- **The task**:
Look below for the lines from the one with "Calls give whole" to the one with "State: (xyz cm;", and copy exactly those lines, both ends included.

- **Information provided**:
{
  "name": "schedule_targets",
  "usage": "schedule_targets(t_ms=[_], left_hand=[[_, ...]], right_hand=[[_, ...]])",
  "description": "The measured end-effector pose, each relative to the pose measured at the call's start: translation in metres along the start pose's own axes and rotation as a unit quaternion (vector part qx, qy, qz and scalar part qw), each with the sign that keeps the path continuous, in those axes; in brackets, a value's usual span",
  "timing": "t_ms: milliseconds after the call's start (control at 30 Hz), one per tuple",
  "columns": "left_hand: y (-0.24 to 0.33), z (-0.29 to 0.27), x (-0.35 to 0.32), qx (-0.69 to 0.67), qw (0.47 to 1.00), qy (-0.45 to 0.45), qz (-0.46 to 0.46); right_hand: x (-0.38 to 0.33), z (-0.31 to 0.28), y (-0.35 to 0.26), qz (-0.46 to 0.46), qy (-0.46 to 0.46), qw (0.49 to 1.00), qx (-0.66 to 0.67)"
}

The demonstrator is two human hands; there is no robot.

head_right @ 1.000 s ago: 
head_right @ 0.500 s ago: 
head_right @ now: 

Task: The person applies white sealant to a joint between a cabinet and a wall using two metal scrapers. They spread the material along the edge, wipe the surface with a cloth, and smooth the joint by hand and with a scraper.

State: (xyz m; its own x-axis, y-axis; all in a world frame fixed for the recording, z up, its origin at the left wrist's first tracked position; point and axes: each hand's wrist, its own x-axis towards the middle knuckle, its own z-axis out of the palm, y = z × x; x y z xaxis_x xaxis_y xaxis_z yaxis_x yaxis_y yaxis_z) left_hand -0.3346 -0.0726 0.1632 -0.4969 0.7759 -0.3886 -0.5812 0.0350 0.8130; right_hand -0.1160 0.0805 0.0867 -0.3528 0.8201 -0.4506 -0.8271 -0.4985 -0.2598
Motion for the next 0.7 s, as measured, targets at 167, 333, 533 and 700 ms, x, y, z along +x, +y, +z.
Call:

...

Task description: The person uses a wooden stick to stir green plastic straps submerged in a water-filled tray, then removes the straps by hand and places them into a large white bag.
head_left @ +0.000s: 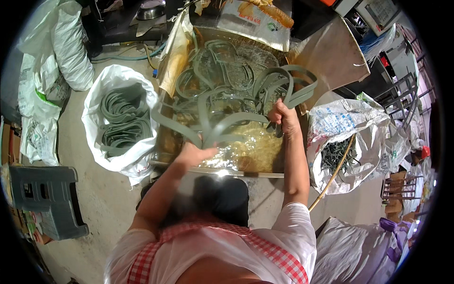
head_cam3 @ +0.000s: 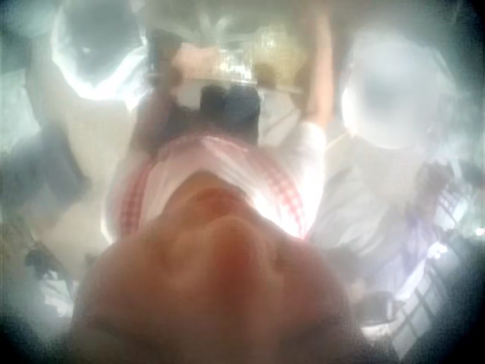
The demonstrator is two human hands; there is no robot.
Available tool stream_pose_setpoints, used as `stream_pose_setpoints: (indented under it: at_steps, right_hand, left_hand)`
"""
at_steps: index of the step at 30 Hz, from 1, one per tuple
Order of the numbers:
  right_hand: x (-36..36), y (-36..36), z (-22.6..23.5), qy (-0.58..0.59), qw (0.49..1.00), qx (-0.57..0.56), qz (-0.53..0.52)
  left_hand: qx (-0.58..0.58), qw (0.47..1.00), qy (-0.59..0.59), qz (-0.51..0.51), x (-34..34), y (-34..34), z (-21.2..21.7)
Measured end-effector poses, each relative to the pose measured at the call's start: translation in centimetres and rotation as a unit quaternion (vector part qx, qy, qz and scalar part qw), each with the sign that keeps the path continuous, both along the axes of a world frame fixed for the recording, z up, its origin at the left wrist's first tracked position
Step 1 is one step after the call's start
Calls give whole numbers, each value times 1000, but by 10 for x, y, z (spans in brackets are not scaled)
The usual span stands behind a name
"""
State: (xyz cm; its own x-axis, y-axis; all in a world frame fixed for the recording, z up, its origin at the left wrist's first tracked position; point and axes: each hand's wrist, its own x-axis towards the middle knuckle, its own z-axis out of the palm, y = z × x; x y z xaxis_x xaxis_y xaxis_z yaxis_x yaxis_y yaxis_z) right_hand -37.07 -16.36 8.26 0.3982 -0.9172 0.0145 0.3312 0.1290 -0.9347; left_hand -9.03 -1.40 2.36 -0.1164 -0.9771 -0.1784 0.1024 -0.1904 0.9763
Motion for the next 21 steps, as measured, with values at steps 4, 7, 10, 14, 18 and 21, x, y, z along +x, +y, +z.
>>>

- **Written response**:
Calls give whole numbers, each value times 1000, but by 10 for x, y, z (spans in brackets are not scaled)
The usual span stands behind a name
"""
State: (xyz cm; its own x-axis, y-axis; all in a world frame fixed for the recording, z up, its origin at the left wrist's first tracked position; point and axes: each hand's wrist, its own x-axis towards the middle knuckle, its own z-axis out of the palm, y = z × x; x y z xaxis_x xaxis_y xaxis_z yaxis_x yaxis_y yaxis_z) right_hand -37.07 -16.36 8.26 0.3982 -0.9172 0.0145 0.3312 0.1290 -0.9347; left_hand -9.03 -1.40 2.36 -0.1164 -0.9771 -0.1784 0.1024 -0.1904 0.9763

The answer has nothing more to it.